I know it is a generalisation and there are exceptions to the rule. But just on the basis of those generalisations, it feels like there is a legitimate comparison to be made.

So, though hubby boo is all for a change in diet, his deeply ingrained habits and expectations about food are hard to effect change on. As for the girls, the eldest is responding much better than the youngest, who thinks I am the devil. However I notice they are much calmer, although the initial withdrawal symptoms were nightmarish - loads of crying and unreasonableness from the youngest.

If anyone took the time and steeled themselves against their expectation of the worst, they would find that steamed broccolli tastes really good without salt or sauce. Olive oil and lemon juice are just fine. But even on its own, you realise it has its own sweetness and you feel you are really tasting nature, god's gift.

What a tirade! I am sounding judgmental but a little bit of knowledge goes a long way. If people were willing to listen or even to take the initiative to look for it, the solution for probably many of their health problems is right in front of them.

Anyway, now I look at a beautiful red capsicum and think of how lovely it would be to finely slice it and have it for lunch! With chopped onions, and dried herbs sprinkled over it and a long cool drink of water and some homemade bread, it seems like a feast. And because of the nature of its digestion, I feel fuller longer. That's why, when I have the urge to eat even though I feel full, I realise the need is psychological - and sometimes I give in to it or I reach for the water!

No I haven't turned into a health freak and I am not stirring wheat germ into my coffee or anything like that. Like I said, moderation....

Moderately yours
(and almost smoke free)


Min Chan said...

Way to go! Re labels on packaging. You realise that when the packaging says low fat, it means there still is fat? 2% as opposed to 30%???

If we think too much about it, we'll not eat anything. Soy and corn are genetically-modified. Tomatoes and leafy veg have been sprayed with pesticide to ward off worms.

Yes, moderation is the key. Try eating lots of fruit. You'll ward off sugar craving.

mamasan said...

The best soy is the edamame - whole beans (although we don't know the conditions in which they were grown then treated before coming to the table).
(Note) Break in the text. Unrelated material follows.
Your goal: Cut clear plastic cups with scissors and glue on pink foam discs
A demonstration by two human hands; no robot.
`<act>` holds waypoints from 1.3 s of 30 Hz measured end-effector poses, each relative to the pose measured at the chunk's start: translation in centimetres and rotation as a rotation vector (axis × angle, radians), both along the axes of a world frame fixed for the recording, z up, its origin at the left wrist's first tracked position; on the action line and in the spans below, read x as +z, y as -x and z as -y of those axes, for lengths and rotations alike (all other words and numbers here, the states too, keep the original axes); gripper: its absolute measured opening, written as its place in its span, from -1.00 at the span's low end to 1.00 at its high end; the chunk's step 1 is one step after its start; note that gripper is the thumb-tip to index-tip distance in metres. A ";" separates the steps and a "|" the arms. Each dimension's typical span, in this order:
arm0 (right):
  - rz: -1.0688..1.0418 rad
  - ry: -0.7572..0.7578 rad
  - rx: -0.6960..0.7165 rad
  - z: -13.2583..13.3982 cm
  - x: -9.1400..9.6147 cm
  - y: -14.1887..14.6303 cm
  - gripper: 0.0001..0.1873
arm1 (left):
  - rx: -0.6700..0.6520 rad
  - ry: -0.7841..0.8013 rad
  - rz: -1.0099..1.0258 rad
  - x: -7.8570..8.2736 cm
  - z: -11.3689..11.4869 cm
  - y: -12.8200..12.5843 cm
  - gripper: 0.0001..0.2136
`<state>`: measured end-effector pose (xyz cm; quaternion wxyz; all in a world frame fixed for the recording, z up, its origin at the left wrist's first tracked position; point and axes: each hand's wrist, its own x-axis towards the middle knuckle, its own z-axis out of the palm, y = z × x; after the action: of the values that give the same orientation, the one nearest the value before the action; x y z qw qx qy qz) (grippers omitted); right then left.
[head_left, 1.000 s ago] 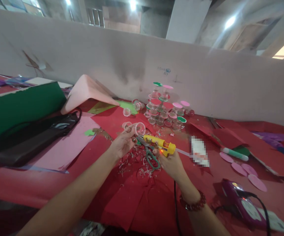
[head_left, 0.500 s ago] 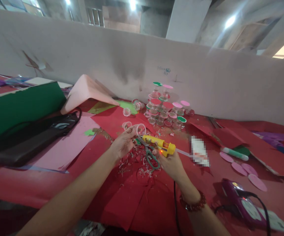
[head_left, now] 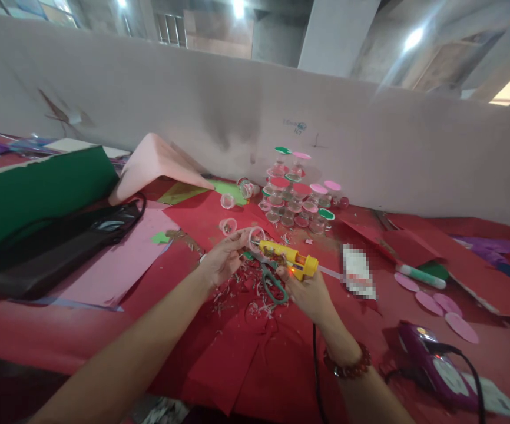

Table sugar that is unrefined (brown crystals as opposed to white powdery stuff) takes longer to digest than other types of sugar (even the white stuff, actually). Not to say it is healthier for teeth of body, but in terms of raising your blood sugar levels, it takes longer to do so than fruit juice or stuff with corn syrup in it (amazingly fast absorption).

So a little sugar is ok if you are active and are using the energy up. But if every drink you take has sucrose, corn syrup, fructose etc in it, and you sit around all day, then expect trouble, dudes.